* Given material
○ ○ ○

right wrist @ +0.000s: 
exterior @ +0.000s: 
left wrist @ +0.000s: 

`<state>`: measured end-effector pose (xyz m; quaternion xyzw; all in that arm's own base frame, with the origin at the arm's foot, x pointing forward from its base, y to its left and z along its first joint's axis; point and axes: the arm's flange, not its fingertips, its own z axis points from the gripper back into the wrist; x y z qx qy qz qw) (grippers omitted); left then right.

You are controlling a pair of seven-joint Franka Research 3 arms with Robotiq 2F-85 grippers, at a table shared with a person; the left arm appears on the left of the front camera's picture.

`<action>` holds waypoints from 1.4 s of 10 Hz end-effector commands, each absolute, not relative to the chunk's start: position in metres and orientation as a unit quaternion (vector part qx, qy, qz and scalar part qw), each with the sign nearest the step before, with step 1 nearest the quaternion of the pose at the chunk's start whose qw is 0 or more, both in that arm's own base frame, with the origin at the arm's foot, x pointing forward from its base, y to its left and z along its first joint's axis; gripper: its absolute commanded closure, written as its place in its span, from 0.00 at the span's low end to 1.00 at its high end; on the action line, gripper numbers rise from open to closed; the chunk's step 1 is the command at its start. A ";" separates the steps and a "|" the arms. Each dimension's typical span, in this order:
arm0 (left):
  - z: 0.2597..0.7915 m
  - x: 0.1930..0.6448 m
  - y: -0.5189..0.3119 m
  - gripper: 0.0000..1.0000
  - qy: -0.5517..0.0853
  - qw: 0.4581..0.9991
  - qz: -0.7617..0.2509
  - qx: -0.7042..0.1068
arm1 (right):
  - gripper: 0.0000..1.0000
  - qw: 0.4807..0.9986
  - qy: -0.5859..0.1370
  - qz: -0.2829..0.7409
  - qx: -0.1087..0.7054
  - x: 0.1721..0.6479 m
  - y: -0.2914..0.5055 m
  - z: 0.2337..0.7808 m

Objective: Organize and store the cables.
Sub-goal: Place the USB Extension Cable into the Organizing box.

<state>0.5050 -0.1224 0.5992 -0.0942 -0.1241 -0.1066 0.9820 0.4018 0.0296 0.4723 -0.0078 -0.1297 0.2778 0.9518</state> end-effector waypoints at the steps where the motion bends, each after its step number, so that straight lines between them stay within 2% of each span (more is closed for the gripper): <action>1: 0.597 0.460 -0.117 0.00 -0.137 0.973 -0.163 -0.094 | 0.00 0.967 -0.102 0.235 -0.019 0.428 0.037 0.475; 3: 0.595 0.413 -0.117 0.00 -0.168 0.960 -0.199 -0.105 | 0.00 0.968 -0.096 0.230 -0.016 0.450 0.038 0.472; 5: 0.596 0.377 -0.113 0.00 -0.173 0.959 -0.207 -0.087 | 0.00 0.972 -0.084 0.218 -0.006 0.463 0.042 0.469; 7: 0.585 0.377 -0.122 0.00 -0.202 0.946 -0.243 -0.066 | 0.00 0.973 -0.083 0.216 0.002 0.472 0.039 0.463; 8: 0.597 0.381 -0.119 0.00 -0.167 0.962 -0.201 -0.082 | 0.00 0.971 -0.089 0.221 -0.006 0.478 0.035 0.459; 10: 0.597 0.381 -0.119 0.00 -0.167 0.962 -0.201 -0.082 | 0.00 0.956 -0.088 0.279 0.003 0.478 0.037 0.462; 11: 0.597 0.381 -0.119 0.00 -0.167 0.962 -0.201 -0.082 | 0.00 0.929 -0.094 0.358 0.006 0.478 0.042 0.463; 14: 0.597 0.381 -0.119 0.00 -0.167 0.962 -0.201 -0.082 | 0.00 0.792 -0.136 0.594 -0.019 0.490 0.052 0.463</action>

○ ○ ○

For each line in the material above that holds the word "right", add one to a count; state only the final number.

3